◆ Activity
Everything in the data below is left aside except the lines from the one containing "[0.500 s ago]" through the one containing "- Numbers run"; repeat those exactly.

◆ Data for review
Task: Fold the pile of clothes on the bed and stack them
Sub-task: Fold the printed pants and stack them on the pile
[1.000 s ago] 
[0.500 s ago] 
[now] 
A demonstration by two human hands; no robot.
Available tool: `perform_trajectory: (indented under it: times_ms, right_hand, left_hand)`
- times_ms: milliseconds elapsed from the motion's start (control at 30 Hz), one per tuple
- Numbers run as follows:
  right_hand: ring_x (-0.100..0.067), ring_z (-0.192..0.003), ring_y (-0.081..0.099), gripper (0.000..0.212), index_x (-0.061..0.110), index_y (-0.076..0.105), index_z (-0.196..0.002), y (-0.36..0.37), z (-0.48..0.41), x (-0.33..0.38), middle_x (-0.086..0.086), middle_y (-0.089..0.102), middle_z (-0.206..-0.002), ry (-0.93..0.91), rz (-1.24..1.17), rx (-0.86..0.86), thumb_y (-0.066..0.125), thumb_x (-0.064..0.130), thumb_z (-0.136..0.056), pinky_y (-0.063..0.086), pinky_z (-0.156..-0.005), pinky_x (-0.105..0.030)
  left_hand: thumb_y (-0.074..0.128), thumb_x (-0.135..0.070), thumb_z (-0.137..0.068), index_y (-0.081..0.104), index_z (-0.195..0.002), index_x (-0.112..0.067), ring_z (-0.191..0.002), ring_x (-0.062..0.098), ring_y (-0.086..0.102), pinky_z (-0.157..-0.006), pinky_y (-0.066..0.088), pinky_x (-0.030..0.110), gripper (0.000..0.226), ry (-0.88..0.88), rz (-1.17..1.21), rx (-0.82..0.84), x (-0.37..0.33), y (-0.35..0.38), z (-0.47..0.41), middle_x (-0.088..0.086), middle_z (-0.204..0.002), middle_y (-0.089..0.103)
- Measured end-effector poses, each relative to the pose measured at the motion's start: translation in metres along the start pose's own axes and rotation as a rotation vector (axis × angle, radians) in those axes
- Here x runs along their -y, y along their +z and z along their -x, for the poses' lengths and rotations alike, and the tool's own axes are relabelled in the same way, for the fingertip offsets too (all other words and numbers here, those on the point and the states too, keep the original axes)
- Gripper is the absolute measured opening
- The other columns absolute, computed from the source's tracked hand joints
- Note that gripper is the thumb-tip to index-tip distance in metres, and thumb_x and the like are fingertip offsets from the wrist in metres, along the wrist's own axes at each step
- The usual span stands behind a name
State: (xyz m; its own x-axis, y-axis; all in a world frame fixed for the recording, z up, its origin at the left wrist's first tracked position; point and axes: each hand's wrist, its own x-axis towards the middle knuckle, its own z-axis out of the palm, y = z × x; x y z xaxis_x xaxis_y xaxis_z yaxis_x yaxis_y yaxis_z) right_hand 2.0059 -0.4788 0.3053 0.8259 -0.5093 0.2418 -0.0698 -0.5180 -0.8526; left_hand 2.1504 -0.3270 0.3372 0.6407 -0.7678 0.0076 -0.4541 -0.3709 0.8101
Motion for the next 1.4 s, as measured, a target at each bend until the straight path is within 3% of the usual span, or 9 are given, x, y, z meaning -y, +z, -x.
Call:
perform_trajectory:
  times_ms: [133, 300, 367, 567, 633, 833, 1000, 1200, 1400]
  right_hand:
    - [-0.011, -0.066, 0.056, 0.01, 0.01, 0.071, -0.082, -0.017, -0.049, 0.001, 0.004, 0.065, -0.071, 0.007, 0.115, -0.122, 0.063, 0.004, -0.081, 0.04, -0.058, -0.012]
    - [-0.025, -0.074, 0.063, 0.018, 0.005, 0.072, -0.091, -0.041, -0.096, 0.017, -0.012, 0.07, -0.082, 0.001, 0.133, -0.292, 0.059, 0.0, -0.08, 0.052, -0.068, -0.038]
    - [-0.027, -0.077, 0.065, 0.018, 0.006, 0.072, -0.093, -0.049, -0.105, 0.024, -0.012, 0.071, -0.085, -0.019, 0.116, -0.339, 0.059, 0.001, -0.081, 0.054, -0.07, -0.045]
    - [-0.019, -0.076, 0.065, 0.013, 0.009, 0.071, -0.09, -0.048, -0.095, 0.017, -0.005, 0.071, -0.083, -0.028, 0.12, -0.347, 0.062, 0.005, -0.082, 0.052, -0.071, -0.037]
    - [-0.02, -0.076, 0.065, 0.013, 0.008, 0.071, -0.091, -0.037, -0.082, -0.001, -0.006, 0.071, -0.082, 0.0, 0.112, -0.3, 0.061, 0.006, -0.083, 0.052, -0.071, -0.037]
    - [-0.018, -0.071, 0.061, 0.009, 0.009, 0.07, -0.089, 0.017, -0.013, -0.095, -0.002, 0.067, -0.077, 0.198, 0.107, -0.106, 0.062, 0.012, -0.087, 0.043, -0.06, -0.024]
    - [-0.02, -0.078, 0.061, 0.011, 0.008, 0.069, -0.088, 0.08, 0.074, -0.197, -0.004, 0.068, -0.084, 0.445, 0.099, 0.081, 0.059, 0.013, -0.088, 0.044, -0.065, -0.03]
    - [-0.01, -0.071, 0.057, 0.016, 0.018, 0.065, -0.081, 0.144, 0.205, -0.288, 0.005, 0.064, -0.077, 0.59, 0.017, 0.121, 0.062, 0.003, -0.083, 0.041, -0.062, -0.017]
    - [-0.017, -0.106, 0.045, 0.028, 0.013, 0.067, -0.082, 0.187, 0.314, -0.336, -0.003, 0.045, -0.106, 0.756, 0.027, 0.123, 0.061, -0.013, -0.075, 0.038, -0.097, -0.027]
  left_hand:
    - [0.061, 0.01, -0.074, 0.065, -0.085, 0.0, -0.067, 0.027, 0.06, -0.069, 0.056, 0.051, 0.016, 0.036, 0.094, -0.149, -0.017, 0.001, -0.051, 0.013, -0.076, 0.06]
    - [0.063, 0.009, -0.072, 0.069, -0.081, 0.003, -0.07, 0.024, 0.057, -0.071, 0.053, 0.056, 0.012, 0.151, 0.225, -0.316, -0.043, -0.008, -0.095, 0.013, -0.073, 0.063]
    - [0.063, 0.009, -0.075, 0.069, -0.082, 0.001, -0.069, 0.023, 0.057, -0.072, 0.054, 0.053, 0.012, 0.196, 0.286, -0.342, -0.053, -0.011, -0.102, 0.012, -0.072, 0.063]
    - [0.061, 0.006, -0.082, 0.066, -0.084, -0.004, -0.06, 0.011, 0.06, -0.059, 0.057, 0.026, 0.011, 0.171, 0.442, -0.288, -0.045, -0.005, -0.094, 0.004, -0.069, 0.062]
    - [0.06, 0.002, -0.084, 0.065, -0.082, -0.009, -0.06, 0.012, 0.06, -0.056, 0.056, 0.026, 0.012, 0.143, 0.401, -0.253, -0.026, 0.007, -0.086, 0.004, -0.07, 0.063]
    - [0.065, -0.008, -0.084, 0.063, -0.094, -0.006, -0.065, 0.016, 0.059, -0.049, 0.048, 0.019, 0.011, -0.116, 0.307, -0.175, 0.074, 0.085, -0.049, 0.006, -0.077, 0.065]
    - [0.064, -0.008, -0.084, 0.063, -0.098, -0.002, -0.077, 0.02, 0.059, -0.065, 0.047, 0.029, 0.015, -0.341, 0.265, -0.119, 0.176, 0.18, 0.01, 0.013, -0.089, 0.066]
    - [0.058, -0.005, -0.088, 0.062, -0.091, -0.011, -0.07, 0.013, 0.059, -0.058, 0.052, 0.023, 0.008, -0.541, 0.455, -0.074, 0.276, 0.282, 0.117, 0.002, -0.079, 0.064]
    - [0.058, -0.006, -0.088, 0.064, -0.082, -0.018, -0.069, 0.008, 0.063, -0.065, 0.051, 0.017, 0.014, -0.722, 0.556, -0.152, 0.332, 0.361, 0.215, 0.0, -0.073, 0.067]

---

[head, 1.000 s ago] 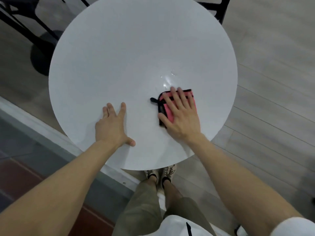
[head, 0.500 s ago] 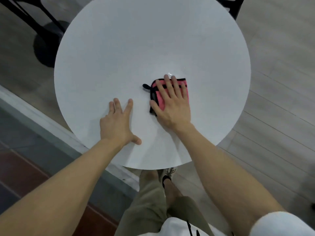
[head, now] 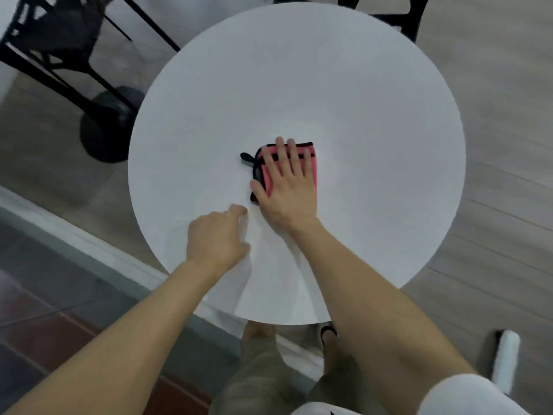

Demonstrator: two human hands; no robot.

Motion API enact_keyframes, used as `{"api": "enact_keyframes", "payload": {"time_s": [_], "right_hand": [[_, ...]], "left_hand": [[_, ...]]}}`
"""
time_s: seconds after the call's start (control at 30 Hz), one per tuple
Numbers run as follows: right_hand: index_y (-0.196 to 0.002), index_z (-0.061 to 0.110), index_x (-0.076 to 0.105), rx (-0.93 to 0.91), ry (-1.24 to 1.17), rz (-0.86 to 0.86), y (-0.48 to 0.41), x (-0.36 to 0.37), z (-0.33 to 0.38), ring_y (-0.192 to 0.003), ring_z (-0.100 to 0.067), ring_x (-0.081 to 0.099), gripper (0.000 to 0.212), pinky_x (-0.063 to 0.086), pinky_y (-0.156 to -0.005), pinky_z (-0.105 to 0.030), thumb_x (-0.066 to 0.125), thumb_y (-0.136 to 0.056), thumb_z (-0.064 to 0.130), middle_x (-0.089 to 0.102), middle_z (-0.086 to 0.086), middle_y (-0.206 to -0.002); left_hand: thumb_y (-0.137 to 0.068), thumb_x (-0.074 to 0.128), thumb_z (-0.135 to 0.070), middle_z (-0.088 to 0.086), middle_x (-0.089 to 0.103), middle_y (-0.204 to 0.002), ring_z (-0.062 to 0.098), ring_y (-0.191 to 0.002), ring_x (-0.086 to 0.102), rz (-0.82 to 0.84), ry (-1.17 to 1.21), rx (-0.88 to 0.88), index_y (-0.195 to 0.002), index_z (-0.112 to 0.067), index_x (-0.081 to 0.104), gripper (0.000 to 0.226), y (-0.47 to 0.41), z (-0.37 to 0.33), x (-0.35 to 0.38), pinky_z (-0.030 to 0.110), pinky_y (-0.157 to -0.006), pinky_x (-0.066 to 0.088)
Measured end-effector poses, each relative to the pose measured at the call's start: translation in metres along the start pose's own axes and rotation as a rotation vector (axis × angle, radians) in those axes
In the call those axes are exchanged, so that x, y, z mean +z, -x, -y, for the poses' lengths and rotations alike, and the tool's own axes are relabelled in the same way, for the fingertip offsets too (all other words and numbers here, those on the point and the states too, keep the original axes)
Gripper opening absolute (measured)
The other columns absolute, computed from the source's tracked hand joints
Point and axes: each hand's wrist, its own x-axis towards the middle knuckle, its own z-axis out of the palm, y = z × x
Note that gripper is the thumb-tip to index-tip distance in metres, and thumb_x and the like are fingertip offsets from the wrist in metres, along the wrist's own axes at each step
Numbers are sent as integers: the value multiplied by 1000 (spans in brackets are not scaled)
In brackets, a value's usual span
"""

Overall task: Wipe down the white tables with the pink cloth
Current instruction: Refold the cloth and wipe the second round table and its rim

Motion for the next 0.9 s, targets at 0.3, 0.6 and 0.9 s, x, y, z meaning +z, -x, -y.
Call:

◆ Answer to the problem
[0.500 s ago] 
[now] 
A demonstration by two human hands; no robot.
Available tool: `perform_trajectory: (indented under it: times_ms, right_hand, left_hand)`
- times_ms: milliseconds elapsed from the motion's start (control at 30 Hz), one per tuple
- Numbers run as follows:

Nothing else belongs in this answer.